Il ritorno all’ammortamento maggiorato, in sostituzione ai crediti d’imposta, deciso nella nuova finanziaria, comporterà qualche aggiustamento per poter diventare realmente strumento efficace in accompagnamento allo sviluppo delle imprese. Ed è normale, visto che si tratta di una rivoluzione dopo diversi anni segnati dai tax credit, che ancora non ci sia chiarezza su questa misura.
A partire dall’effettivo periodo di operatività dell’agevolazione. È fuor di dubbio che servirà un decreto attuativo pubblicato congiuntamente dai 2 Ministeri di partita (Economia e Finanze e Imprese e Made in Italy). Un passaggio che dovrebbe tecnicamente avvenire entro 30 giorni dall’entrata in vigore della legge. Calendario alla mano, significherebbe massimo entro la fine di gennaio 2026. E qui si può avere il primo “impiccio”: la forte incertezza lasciata alle imprese sulla pianificazione 2026 degli investimenti, in una fase, quella di inizio anno, che si presta in maniera particolare a queste attività. Le imprese potrebbero pianificare, sì, ma non agire, in quanto gli investimenti prima della pubblicazione ufficiale delle regole potrebbero non essere ricompresi fra quelli agevolabili.

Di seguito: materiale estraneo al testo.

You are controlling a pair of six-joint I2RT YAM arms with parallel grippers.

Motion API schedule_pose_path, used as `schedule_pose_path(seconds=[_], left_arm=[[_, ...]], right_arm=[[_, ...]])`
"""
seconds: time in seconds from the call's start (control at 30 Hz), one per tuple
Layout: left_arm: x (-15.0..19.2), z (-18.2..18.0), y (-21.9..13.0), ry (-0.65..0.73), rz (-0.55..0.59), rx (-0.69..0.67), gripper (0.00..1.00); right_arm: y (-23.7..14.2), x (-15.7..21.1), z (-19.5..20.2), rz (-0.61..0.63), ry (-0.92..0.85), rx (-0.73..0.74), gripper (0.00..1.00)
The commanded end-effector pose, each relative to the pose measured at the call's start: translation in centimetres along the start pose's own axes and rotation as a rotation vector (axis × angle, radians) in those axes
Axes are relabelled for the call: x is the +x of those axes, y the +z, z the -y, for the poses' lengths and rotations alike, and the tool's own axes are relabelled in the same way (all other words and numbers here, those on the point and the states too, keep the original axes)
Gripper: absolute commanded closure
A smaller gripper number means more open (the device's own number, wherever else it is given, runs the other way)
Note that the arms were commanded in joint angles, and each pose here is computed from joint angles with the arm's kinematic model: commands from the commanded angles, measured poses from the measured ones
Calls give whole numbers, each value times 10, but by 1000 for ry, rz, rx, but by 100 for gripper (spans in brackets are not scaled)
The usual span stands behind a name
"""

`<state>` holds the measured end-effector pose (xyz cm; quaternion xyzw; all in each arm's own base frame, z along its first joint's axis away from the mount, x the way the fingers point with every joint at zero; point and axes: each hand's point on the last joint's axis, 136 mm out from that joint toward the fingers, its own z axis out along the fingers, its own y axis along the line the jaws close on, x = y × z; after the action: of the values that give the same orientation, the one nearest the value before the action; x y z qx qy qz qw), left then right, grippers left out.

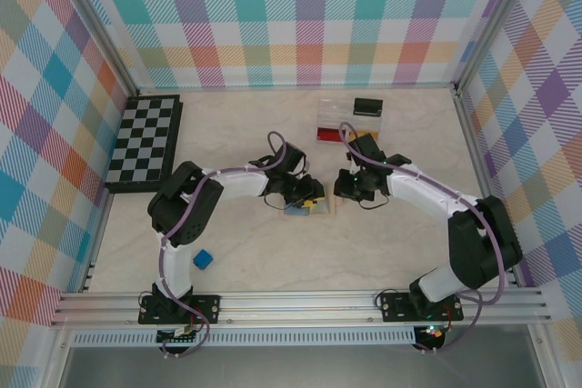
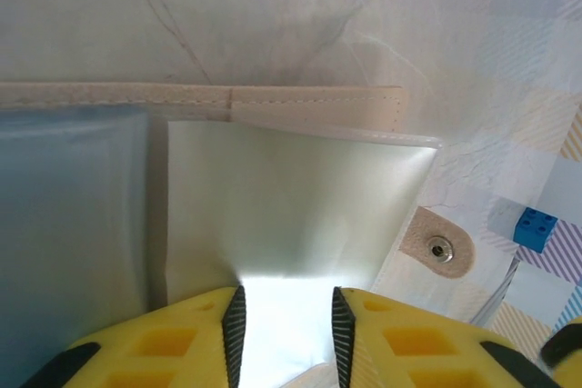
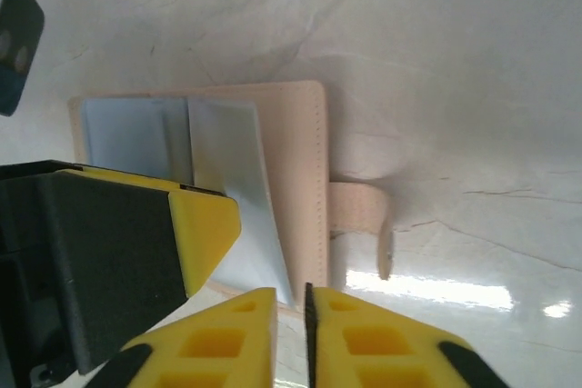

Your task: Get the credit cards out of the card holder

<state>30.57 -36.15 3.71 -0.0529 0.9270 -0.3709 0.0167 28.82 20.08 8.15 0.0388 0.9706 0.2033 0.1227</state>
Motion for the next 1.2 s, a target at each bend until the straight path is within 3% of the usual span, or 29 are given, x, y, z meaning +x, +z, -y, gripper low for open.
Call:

E sempre in termini di tempistiche, aspetto critico è rappresentato anche da quelle riguardanti la durata della misura: un solo anno solare con 6 mesi di proroga per chi avrà versato un acconto pari ad almeno il 20% del bene, entro la fine dell’anno 2026. Appare chiaro che una così breve finestra temporale, mal si sposa con la necessità da parte delle aziende di programmare azioni pluriennali e di lungo respiro quando si tratta di investire su aspetti così strategici e delicati della vita aziendale.
Per venire incontro al primo aspetto (decorrenza a 2026 inoltrato) i tecnici stanno valutando la possibilità di introdurre fin da ora le specifiche tecniche necessarie per l’accesso al beneficio, mentre per il secondo aspetto (durata limitata) è allo studio un allungamento a 3 anni, che permetterebbe una maggiore libertà di programmazione in capo alle imprese.
Fra gli altri aspetti “critici” rilevati anche la necessità di includere nella lista dei beni agevolabili anche soluzioni che ruotano attorno all’intelligenza artificiale, alla cybersecurity e ai software gestionali, alleggerire il carico burocratico con il ricorso a modelli semplificati e la riduzione della documentazione.
C’è da dire che questa formula impatta molto meno sui conti pubblici, rispetto a quella del tax credit; infatti, l’impatto sulle finanze statali in termini di cassa sarebbe nullo sul 2026 e si presenterebbe in modo graduale via via fino al 2034 (540,7 milioni nel 2027, 1 miliardo nel 2028, 860 milioni nel 2029 fino a calare dal 2030 in poi).
Il tutto, con l’obiettivo di favorire almeno 16 miliardi di investimenti.